EXERCISE DESCRIPTION | Everything from the line containing "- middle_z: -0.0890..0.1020" down to the last line of the entries below must be transcribed exactly, and nothing else.

SUPPLIED DATA |
################
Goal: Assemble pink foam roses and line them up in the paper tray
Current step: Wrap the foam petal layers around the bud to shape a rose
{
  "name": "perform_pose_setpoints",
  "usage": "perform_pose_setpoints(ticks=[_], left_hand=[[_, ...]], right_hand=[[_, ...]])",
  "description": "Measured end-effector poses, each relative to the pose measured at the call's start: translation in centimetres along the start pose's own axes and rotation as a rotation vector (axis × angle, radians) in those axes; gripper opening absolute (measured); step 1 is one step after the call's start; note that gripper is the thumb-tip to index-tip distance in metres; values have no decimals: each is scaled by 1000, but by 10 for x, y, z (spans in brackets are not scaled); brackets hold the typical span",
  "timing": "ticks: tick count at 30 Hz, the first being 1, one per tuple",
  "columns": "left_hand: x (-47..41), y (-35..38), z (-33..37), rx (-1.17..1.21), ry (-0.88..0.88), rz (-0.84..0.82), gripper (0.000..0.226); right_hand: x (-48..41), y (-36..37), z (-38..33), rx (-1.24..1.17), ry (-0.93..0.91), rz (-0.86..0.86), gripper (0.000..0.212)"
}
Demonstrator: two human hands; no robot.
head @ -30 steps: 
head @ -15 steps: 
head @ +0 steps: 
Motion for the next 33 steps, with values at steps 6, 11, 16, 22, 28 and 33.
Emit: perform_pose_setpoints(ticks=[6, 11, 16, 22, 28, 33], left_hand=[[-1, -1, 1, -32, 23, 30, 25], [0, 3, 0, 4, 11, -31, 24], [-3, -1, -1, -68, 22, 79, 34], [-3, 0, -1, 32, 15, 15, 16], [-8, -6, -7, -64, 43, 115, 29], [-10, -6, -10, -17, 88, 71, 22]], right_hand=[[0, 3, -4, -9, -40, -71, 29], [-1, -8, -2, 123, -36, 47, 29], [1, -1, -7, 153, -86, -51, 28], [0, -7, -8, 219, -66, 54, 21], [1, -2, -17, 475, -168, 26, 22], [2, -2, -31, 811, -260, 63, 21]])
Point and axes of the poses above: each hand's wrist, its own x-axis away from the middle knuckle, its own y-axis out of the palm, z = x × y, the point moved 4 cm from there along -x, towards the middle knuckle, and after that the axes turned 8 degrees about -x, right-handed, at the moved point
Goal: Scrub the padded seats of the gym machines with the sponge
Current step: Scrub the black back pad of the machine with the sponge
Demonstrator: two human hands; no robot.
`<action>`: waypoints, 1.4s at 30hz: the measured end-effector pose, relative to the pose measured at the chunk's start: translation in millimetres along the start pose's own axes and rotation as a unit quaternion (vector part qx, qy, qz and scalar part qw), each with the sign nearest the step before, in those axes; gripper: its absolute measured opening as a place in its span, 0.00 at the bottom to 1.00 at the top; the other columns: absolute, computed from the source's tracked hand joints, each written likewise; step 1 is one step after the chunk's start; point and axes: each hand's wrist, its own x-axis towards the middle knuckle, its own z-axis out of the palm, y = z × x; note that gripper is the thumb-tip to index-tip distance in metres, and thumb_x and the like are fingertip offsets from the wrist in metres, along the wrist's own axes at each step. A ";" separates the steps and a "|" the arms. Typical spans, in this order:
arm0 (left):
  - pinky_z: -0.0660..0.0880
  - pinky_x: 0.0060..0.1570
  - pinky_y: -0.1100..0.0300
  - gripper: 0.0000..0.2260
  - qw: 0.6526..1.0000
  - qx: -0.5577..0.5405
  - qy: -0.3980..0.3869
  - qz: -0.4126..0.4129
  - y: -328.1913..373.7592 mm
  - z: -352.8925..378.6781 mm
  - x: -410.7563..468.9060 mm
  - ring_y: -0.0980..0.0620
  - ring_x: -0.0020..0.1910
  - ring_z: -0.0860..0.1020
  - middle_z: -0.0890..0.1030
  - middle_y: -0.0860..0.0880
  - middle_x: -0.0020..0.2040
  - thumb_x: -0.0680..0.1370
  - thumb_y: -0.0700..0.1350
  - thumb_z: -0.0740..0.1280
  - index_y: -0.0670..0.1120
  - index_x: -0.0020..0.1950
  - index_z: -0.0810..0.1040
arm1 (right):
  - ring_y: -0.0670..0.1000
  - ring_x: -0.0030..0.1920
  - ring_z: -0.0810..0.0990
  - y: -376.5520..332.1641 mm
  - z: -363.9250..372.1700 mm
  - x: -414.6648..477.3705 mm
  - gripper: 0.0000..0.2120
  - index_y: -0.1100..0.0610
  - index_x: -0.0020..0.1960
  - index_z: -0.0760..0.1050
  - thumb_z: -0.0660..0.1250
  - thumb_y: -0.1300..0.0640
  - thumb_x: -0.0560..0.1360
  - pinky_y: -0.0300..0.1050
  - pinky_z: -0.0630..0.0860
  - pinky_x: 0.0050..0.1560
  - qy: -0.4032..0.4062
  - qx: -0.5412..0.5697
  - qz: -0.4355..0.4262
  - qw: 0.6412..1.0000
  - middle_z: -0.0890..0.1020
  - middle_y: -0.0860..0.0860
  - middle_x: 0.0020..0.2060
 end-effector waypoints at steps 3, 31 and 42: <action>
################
EXPECTED ANSWER |
  - middle_z: -0.0890..0.1020
  - middle_y: -0.0860..0.0860
  - middle_x: 0.0020..0.2060
 end-effector waypoints at steps 3, 31 and 42: <action>

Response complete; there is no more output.